• _Source information_:
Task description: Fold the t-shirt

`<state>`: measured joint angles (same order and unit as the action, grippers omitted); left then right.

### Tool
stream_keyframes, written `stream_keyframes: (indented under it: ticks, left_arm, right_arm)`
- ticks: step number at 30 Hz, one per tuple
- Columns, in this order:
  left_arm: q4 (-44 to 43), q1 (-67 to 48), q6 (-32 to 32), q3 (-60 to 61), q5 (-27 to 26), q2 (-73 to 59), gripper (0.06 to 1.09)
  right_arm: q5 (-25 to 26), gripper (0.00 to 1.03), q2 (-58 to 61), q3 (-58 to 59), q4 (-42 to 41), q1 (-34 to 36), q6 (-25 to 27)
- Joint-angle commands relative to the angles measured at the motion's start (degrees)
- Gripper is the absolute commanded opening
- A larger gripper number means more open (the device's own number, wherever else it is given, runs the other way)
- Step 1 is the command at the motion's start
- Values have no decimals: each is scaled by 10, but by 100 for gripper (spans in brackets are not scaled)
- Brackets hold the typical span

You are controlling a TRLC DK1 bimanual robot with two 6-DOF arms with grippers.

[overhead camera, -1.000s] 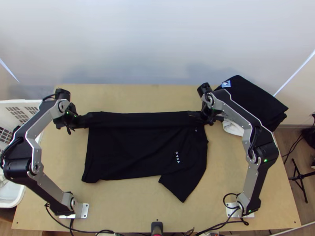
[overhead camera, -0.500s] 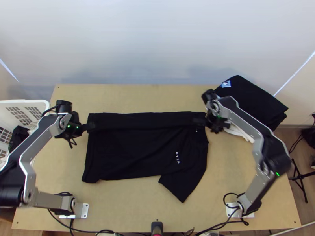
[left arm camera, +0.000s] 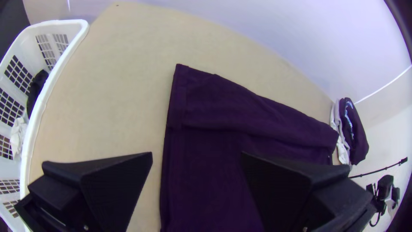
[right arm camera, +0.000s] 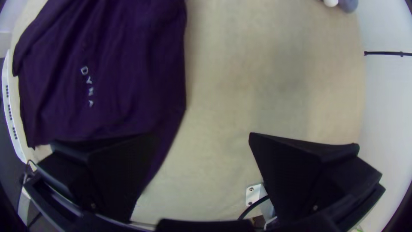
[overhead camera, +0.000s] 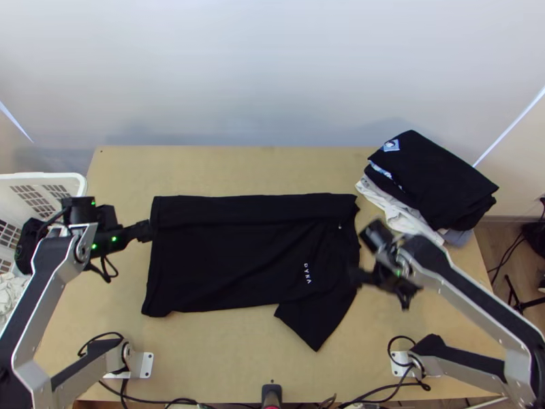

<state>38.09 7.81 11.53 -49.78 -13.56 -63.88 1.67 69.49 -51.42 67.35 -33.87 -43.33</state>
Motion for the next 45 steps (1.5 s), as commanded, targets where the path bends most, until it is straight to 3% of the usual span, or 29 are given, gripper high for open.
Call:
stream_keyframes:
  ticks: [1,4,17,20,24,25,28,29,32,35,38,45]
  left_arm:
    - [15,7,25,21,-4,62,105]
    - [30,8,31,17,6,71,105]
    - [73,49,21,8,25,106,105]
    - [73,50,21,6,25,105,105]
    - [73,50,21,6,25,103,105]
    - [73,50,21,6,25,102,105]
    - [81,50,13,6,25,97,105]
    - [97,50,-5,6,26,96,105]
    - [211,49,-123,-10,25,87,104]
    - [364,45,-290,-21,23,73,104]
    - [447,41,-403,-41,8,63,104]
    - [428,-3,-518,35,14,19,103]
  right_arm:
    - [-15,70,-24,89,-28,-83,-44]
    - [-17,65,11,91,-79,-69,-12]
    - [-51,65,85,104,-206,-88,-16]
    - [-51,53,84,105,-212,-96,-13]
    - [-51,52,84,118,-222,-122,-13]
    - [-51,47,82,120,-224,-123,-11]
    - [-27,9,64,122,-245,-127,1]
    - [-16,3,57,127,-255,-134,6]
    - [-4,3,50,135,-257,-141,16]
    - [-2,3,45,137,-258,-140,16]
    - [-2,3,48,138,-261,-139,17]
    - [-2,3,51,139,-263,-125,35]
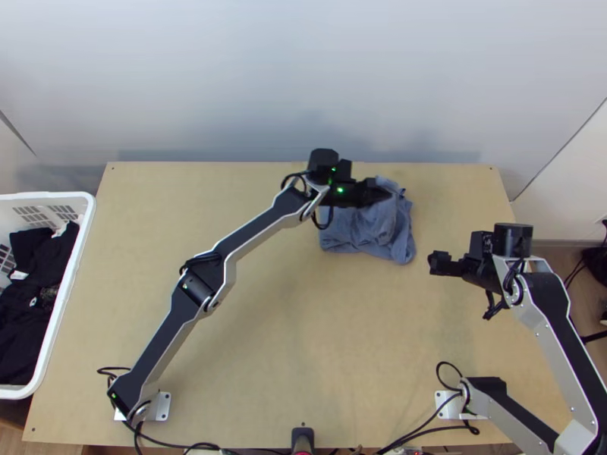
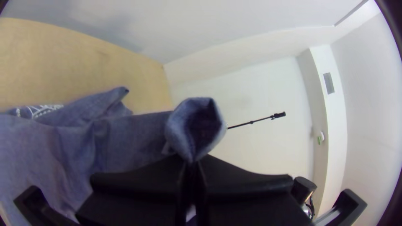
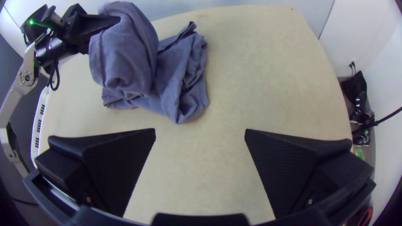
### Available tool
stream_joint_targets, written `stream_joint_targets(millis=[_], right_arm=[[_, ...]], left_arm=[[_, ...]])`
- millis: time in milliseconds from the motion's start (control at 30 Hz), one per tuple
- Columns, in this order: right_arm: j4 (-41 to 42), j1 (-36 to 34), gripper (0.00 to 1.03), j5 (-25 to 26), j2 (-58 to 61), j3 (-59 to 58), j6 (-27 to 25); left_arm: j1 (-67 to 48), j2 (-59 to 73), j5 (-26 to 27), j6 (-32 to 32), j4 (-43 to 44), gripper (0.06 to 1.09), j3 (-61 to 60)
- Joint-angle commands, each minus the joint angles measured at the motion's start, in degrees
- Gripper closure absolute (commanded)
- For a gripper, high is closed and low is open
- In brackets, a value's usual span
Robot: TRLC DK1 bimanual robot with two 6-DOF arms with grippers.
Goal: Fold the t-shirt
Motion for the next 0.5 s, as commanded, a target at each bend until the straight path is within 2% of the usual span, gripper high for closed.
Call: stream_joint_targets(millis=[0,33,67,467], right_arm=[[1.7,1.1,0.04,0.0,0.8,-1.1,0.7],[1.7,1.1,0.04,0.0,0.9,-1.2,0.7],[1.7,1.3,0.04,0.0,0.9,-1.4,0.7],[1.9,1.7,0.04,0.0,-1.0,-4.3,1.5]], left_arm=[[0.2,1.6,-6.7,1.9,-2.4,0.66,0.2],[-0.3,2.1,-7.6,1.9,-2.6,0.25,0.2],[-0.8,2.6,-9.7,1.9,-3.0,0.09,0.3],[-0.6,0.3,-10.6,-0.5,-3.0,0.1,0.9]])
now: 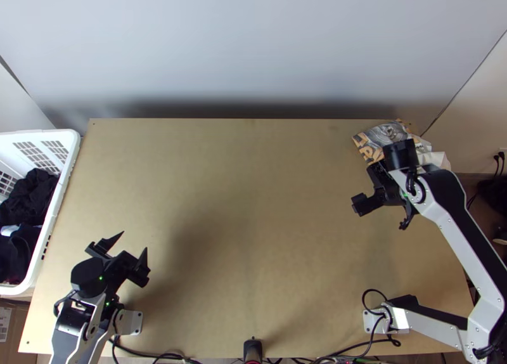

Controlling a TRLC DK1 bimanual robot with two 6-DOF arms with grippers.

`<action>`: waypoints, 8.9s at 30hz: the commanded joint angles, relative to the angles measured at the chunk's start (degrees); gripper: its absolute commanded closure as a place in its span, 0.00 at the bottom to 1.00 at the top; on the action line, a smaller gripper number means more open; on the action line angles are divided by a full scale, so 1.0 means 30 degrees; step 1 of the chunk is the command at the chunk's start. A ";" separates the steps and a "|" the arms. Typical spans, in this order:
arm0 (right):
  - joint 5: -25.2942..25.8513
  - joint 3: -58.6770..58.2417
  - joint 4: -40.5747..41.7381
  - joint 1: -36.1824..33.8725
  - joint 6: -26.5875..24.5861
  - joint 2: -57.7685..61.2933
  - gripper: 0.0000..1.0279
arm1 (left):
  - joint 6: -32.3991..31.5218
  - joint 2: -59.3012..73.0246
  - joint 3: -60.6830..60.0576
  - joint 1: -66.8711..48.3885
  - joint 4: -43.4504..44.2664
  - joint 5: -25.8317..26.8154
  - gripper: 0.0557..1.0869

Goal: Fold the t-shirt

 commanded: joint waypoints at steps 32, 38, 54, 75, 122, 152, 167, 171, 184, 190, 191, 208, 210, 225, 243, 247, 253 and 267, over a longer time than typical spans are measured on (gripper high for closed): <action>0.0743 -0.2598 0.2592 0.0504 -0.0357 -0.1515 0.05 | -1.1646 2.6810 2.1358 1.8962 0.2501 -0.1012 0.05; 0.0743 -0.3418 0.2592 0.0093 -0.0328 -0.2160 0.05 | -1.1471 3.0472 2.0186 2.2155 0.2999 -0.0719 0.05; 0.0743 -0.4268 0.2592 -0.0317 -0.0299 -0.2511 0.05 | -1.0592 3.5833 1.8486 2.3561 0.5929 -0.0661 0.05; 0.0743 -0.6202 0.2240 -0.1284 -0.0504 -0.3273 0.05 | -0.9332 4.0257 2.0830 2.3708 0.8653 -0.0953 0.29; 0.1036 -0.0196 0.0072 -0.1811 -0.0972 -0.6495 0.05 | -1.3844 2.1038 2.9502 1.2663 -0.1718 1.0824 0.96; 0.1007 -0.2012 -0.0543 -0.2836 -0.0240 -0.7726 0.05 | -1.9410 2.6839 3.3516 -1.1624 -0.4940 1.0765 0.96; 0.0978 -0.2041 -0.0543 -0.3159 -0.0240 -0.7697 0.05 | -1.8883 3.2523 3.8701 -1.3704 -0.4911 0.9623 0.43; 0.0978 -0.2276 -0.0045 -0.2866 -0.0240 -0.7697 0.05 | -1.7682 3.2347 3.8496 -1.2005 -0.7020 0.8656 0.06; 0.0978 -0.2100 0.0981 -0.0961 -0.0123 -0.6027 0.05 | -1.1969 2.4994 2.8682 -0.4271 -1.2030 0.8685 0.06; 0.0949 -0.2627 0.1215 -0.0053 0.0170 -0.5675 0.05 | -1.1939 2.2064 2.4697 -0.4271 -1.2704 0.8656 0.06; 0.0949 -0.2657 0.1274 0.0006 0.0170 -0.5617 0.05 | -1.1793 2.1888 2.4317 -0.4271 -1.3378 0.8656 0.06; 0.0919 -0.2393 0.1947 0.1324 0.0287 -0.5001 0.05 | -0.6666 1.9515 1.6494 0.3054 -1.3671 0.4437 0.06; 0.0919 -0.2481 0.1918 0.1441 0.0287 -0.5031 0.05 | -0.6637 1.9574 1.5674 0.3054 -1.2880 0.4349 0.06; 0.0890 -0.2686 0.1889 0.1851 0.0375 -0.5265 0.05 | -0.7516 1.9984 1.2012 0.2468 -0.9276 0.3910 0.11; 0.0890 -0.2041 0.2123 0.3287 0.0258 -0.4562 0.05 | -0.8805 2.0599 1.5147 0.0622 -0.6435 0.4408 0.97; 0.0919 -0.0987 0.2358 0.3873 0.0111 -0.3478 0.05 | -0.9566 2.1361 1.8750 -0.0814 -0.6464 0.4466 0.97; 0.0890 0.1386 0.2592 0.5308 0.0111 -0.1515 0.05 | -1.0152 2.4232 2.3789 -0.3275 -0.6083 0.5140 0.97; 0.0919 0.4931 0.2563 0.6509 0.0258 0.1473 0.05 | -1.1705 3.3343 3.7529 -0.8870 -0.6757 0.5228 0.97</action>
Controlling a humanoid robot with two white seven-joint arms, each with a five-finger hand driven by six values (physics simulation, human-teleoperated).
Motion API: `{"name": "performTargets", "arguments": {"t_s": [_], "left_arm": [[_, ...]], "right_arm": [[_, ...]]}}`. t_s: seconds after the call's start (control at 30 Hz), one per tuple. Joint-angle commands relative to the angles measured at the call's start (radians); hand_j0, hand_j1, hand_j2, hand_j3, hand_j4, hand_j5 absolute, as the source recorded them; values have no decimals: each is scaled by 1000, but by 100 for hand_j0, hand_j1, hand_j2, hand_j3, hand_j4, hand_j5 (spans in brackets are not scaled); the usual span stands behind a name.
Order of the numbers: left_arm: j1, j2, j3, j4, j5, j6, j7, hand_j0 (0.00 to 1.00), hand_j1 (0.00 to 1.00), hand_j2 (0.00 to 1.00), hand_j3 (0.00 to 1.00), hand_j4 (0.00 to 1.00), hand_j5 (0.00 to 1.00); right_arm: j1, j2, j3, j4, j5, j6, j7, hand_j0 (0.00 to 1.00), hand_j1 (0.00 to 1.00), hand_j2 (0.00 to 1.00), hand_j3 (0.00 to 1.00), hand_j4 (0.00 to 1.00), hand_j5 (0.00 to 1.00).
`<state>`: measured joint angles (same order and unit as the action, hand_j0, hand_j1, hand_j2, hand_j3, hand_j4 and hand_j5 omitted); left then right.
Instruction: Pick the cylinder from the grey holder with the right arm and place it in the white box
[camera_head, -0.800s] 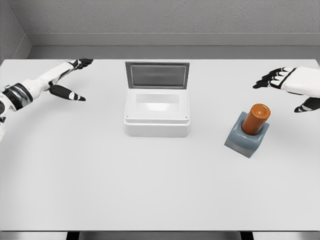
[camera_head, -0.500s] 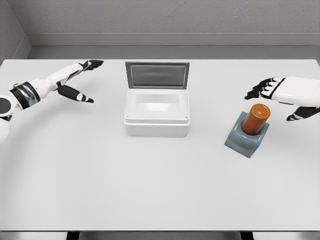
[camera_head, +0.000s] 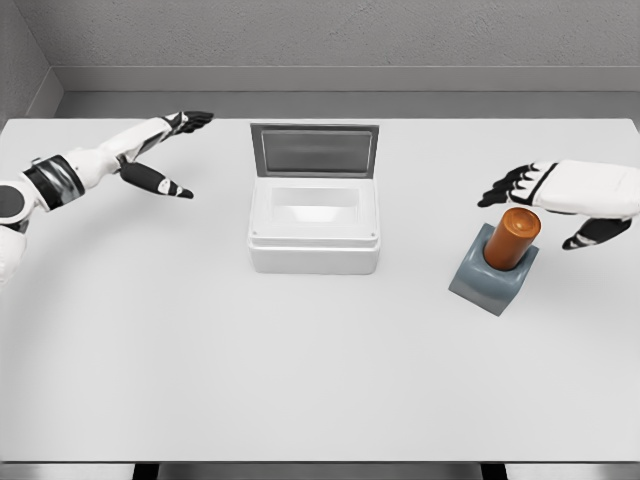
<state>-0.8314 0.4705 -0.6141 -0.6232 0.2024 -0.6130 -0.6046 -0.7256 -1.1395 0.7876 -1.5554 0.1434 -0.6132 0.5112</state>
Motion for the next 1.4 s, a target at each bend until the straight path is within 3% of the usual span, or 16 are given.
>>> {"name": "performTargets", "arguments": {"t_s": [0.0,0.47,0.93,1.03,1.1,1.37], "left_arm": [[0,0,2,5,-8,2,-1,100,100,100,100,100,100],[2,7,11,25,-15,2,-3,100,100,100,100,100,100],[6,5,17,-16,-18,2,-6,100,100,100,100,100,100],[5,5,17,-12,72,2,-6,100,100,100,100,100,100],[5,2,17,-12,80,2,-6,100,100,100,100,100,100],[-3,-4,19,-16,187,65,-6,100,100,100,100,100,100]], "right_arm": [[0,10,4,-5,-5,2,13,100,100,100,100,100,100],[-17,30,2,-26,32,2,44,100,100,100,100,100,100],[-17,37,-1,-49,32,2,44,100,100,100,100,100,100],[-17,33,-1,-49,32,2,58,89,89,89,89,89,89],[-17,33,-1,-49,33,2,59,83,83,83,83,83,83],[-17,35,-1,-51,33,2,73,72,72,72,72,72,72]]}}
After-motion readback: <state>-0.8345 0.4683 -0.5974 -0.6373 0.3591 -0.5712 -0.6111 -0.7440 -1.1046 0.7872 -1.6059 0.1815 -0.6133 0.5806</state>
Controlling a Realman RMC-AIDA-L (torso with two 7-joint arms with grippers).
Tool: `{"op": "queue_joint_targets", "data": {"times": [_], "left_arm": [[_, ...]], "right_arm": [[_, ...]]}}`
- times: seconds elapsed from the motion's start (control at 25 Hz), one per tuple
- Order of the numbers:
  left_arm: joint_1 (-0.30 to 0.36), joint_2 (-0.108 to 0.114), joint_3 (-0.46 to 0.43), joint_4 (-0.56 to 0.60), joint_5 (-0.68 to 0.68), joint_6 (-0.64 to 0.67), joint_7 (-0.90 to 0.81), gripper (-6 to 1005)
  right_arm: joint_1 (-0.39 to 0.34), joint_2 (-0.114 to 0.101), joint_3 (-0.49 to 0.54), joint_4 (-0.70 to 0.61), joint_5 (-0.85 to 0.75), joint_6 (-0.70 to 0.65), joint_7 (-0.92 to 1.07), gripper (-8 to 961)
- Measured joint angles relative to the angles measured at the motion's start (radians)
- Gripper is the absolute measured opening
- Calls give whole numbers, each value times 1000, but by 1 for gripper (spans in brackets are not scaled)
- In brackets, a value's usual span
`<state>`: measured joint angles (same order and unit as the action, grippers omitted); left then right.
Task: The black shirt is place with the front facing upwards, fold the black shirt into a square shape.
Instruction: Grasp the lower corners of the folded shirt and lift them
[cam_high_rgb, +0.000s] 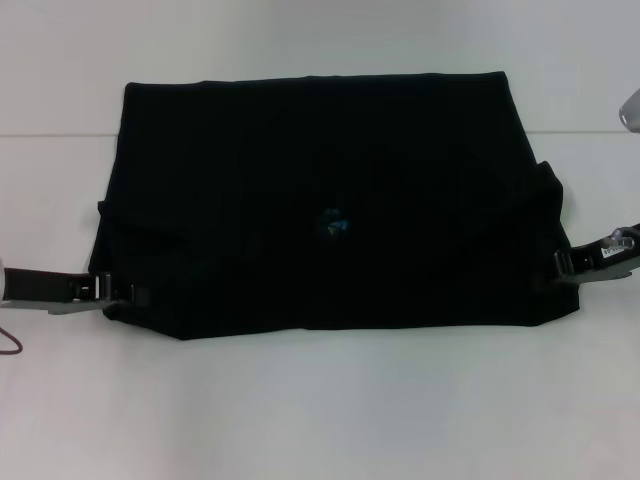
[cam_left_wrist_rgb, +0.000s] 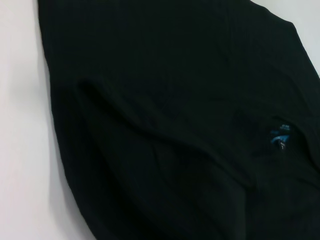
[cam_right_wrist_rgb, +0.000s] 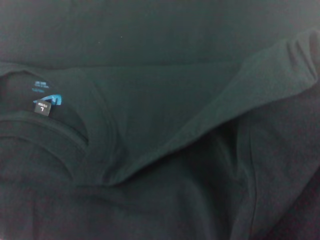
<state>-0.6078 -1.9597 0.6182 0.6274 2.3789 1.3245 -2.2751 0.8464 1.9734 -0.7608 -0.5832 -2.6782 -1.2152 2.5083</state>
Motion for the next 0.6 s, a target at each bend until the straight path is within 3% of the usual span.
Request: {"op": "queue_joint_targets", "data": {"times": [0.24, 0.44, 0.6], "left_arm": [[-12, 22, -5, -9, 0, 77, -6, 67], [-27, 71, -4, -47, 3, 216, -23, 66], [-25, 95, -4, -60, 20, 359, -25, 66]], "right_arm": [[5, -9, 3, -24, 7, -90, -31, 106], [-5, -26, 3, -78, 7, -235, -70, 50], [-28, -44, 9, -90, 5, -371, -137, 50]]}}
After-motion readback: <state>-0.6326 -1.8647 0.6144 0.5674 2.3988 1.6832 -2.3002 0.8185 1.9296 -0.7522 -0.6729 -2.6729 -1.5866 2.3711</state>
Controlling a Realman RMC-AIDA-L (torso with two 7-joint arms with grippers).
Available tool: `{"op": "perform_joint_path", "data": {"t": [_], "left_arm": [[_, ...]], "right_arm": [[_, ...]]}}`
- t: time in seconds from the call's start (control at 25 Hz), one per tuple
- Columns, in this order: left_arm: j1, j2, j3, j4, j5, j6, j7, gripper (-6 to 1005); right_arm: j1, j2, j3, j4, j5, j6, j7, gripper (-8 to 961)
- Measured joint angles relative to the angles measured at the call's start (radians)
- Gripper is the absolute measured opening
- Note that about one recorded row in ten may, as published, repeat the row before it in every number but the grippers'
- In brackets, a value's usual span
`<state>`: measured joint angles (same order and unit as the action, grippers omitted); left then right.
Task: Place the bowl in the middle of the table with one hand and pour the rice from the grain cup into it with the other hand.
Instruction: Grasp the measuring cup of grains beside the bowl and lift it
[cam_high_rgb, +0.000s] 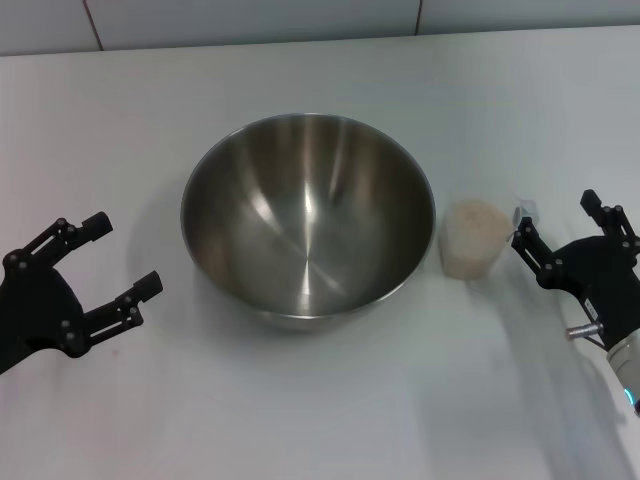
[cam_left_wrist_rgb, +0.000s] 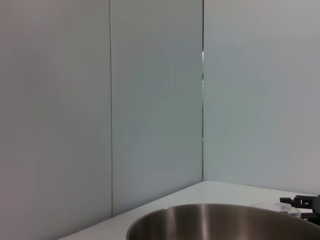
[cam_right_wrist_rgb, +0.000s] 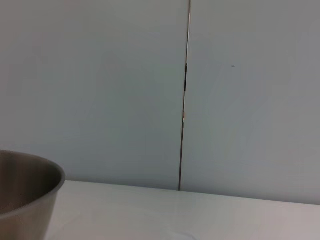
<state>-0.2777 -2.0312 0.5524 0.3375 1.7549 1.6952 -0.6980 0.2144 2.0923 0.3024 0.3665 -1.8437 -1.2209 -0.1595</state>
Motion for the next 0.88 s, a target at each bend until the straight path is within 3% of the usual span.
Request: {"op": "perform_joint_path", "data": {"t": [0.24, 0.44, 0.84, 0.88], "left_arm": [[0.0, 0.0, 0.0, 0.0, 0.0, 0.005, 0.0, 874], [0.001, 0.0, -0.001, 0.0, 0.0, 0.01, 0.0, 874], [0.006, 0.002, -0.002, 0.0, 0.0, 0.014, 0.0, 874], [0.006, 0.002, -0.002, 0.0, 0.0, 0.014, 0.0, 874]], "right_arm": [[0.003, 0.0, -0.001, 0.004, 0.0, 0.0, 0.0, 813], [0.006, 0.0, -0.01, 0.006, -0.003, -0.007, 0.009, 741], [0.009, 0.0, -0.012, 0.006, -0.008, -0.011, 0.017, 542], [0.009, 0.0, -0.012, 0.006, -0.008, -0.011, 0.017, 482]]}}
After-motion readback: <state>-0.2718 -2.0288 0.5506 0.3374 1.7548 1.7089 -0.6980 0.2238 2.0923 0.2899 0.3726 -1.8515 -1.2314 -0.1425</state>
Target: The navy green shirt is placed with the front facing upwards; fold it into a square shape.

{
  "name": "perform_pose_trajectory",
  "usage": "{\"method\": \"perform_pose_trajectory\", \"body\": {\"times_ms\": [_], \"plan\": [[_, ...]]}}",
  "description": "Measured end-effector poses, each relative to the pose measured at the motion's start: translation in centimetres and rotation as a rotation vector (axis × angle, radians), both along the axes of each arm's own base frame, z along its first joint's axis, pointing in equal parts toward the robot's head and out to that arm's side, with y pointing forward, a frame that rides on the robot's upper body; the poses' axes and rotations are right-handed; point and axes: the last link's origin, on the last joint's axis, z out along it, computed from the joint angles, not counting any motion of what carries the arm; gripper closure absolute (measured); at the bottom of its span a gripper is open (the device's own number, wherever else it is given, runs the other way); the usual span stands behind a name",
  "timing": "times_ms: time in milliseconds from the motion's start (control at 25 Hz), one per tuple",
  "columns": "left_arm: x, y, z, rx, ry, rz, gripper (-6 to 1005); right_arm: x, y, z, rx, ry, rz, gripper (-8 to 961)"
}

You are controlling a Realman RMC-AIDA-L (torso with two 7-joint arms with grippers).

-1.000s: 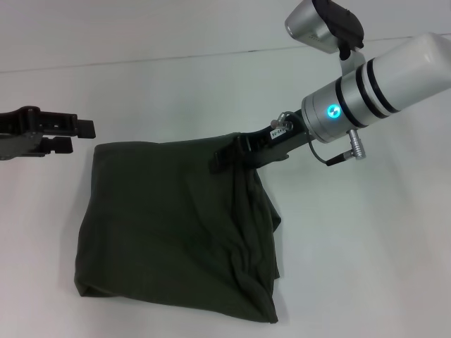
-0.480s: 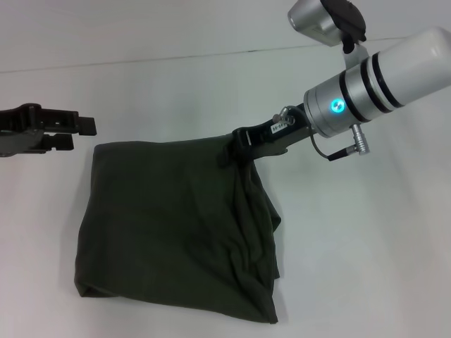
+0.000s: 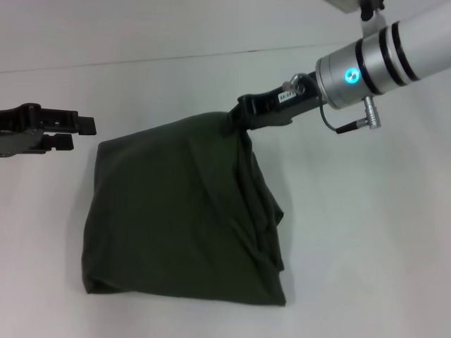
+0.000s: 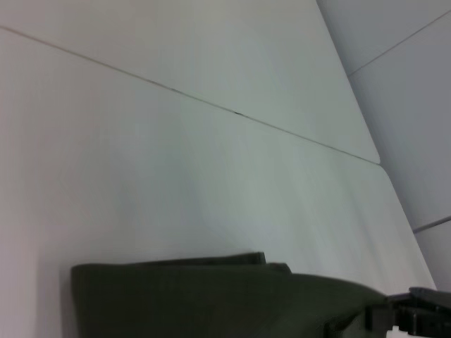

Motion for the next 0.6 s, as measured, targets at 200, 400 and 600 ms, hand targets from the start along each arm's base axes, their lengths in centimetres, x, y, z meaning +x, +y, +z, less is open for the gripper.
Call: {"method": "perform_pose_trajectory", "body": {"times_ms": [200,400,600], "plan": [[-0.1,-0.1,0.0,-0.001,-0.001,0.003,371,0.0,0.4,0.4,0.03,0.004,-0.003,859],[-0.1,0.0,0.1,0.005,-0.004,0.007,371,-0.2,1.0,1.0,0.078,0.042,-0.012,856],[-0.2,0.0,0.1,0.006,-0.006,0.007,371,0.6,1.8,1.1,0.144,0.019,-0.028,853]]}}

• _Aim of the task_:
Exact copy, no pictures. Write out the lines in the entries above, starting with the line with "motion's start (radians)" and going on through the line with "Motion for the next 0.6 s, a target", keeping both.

• _Response box_:
- Measured joint angles relative to the angles measured at the motion's start (radians)
- Gripper is the absolute measured opening
- Calls give whole numbers, each value times 1000, but by 1 for gripper (spans in brackets are not scaled)
- In brackets, a value's usual span
`<state>`: measured joint angles (same order and unit as the action, grippers omitted); left then right.
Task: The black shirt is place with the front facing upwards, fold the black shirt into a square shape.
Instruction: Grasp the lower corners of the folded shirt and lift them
[cam_high_rgb, +0.000s] 
[cam_left_wrist_rgb, +0.000s] 
[cam_right_wrist_rgb, +0.000s] 
<state>-0.6078 -1.9597 0.6182 0.6274 2.3789 1.3245 -2.2751 0.8464 1.9734 -0.7608 -0.5832 -2.6782 -1.2152 2.5083</state>
Motion for the next 0.6 s, a target at each bend until the straight path is within 3% of the usual span.

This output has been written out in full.